Planning a trip to Denver to visit the traveling exhibit of the Dead Sea Scrolls this summer? If so, get the most out of the experience with an ACE program on June 13 explaining the essentials of what the scrolls are and why they are so important.
Charged with explaining the significance of the scrolls is Professor Sam Boyd, CU professor and scholar of biblical texts and the ancient Near East.
The Dead Sea Scrolls are a record of laws, customs, and beliefs in the ancient Middle East, written in Hebrew, Aramaic, and Greek between 200 BCE and 70 CE. Professor Boyd will discuss how the scrolls relate to the concept of scripture and authoritative writings in early Judaism and what they tell us about the origins and developments of the Hebrew Bible.
Boyd researches the Bible through various critical methods and in light of wider historical contexts to understand both the production of these documents as well as their history of interpretation. His particular areas of research include the development of the first five books of the Hebrew Bible, legal hermeneutics in the ancient Near East, language ideology in the ancient world, and ritual theory applied to biblical texts.

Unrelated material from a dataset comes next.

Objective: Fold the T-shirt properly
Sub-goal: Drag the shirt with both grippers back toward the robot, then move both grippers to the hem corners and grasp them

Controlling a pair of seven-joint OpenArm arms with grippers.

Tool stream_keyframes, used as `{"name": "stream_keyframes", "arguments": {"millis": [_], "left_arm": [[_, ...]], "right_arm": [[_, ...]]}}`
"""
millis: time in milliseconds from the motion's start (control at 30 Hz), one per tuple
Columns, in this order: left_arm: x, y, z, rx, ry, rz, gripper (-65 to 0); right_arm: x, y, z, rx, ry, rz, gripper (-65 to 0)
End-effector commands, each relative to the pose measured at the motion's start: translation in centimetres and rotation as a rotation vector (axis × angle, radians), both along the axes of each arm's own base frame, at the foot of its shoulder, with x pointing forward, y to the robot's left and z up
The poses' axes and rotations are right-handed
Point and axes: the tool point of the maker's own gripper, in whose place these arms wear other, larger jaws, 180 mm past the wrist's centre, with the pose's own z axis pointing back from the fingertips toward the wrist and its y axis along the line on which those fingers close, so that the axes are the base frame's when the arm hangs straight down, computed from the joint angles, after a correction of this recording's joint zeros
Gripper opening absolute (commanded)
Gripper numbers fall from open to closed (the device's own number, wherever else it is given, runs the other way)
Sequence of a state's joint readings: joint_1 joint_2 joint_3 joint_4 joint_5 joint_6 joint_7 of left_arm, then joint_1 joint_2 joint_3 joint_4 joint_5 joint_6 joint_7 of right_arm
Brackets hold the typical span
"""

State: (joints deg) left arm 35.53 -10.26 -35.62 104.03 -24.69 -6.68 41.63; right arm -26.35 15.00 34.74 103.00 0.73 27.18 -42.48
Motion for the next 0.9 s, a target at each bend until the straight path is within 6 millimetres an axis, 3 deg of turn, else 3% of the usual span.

He also has interests in archaeology, Semitic philology and linguistics, and Late Antiquity (Rabbinic biblical interpretation, Ethiopic Christianity, and the advent of Islam).
Scholar Series with CU Professor Sam Boyd
Wed., June 13, 7:00 pm at the Boulder JCC
$12 in advance, $15 at the door
ABOUT THE EXHIBIT
The regional premiere of this exhibition is a once-in-a-lifetime opportunity to see authentic Dead Sea Scrolls, ancient manuscripts that include the oldest known biblical documents dating back over 2,000 years. In addition, more than 600 artifacts from the ancient Middle East will immerse guests in historic traditions and beliefs that continue to impact world cultures today.
March 16–September 3, 2018
Denver Museum of Nature & Science
2001 Colorado Blvd.
Denver, CO 80212
Open 10 a.m. – 5 p.m., Monday–Friday, and 9 a.m. – 5 p.m., Saturday and Sunday, with last entry at 4 p.m. each day and extended hours at various times.